Theresa Lee, founder of the San Francisco bag company, Future Glory believes that business can help create social change. So, with every purchase, the company donates a portion of proceeds to local organizations that are dedicated to rebuilding women’s lives. Future Glory has provided support to a number of San Francisco organizations aiding women who have been victims of trafficking and domestic violence. The company’s paid apprenticeship program is also geared towards helping women in difficult situations get back on their feet. We asked Theresa more about her social mission.
Hi Theresa. Your business provides support to women’s organizations, why was that important to you?
I feel that women often times start out a step behind – we’ve always had to work harder to be on equal footing with men and I wanted to provide support to the underdog.

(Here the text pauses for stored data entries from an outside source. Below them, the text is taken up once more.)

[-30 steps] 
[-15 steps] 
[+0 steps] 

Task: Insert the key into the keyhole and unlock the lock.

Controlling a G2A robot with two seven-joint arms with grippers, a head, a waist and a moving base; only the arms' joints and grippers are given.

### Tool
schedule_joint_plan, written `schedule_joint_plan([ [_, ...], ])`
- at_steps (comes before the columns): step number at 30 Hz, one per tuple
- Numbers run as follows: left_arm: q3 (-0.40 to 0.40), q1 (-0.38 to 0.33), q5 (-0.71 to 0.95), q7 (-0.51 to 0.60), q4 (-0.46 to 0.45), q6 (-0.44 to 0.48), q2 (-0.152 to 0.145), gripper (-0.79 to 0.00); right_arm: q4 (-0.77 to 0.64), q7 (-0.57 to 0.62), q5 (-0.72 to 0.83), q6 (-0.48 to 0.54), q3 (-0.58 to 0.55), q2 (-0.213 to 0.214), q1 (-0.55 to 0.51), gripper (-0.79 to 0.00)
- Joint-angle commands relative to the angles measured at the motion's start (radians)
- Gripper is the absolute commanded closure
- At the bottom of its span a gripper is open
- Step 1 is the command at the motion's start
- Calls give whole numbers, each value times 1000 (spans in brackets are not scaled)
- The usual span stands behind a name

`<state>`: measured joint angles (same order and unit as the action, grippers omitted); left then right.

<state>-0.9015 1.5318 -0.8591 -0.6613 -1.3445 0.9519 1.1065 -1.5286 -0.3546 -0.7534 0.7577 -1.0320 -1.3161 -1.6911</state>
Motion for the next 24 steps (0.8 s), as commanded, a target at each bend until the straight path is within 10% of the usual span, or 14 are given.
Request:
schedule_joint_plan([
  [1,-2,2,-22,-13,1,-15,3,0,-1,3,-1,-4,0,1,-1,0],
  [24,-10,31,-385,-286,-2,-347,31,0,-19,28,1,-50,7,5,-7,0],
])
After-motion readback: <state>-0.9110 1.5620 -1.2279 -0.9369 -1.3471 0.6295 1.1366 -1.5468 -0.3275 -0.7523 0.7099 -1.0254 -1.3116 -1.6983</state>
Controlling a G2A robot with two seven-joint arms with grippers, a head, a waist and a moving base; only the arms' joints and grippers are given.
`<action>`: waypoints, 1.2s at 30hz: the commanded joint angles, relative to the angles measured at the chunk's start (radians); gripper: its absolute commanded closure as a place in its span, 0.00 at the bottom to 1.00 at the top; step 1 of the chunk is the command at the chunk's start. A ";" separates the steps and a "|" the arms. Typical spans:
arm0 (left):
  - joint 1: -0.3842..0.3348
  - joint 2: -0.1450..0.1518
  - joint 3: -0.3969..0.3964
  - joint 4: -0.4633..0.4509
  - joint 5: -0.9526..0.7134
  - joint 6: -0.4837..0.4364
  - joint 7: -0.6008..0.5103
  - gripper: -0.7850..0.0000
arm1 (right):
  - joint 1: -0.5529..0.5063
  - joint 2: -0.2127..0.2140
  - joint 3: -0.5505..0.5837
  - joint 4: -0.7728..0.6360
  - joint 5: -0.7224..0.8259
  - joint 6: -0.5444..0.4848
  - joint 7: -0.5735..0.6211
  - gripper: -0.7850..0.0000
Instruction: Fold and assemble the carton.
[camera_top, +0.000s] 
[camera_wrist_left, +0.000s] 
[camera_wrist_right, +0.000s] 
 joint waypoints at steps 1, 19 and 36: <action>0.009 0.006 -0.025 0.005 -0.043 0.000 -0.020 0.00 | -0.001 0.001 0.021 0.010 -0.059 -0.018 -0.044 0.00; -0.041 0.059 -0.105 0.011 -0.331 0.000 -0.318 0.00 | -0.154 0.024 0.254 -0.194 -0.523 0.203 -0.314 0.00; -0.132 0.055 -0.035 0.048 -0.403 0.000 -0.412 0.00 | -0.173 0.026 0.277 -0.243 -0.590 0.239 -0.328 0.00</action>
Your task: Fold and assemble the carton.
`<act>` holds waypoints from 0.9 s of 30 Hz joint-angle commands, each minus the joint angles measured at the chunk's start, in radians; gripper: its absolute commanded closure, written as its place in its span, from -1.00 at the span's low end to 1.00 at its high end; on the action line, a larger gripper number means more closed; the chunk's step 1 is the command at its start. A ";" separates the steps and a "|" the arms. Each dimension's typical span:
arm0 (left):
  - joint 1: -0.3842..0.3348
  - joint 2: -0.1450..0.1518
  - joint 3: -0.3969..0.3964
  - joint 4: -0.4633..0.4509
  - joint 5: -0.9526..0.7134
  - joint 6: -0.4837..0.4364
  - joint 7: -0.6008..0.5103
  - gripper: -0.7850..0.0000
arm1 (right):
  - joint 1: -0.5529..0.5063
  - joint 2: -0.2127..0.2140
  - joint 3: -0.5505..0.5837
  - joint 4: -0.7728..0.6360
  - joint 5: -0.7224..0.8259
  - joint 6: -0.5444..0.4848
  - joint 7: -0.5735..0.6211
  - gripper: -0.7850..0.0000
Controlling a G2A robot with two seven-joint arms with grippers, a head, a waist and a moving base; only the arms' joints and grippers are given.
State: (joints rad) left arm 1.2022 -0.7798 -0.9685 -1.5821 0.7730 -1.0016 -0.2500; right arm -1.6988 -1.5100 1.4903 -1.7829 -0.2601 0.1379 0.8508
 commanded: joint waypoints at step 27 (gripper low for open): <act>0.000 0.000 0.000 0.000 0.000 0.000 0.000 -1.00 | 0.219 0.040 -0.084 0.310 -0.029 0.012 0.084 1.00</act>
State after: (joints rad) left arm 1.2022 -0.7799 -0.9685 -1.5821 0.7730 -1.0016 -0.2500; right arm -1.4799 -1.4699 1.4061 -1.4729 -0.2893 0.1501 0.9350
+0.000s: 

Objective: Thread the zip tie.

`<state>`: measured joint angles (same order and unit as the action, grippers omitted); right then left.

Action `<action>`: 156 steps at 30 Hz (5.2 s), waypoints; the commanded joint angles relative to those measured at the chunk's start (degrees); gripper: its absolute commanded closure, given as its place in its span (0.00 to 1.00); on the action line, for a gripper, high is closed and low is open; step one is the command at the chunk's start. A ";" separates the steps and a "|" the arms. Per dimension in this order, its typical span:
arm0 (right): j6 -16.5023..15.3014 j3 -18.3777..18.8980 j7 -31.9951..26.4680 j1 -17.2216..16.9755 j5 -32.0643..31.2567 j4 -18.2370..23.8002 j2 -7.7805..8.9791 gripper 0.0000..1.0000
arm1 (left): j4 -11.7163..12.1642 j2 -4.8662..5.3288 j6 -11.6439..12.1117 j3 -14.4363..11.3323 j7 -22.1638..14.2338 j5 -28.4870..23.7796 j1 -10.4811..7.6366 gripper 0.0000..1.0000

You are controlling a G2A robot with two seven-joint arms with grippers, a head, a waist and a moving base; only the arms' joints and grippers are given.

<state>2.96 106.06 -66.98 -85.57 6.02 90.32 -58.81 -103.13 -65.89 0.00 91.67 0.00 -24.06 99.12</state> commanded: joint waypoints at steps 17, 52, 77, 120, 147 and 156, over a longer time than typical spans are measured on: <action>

I’ve seen a lot women struggle and wanted to contribute in the small ways I could.
Tell me about your apprenticeship program, what are some of the challenges your apprentices face entering or entering the workforce, and what do you hope the program does for them?
We hire from all different backgrounds but we like to reserve a few spots to provide training and job opportunities to those who are looking to get back on their feet.
“I’m hoping this program can help individuals be independent in this world, gain confidence and really develop the gifts and talents they were born with.”
Many of the apprentices may not have a lot of work experience so sometimes the learning curve is high which can present challenges in various ways.
I’m hoping this program can help individuals be independent in this world, gain confidence and really develop the gifts and talents they were born with. I also hope this opportunity can open more doors for them in their future.
Human trafficking is the single most lucrative industry in the world, and yet, it feels like it doesn’t get enough attention. Why do you think that is and how do you try and bring awareness to it?
Human trafficking is an uncomfortable or taboo subject to talk about so it’s not always a first choice of conversation. It was one of our first causes we championed and we never really shied away from talking about it. We’ve expanded our list of causes since our launch three years ago but people still ask us about the topic.
As a woman what were some of your own challenges that you faced starting this business?
One of the biggest challenges of starting the business was actually a self-imposed mental hurdle. You have to get over the many fears that will constantly come your way in the early stages: whether it be concerning yourself with peer approval, second guessing your entire business model or even wondering if you should throw in the towel or keep moving forward. Mental perseverance and an absurd amount of hard work will take you a long way.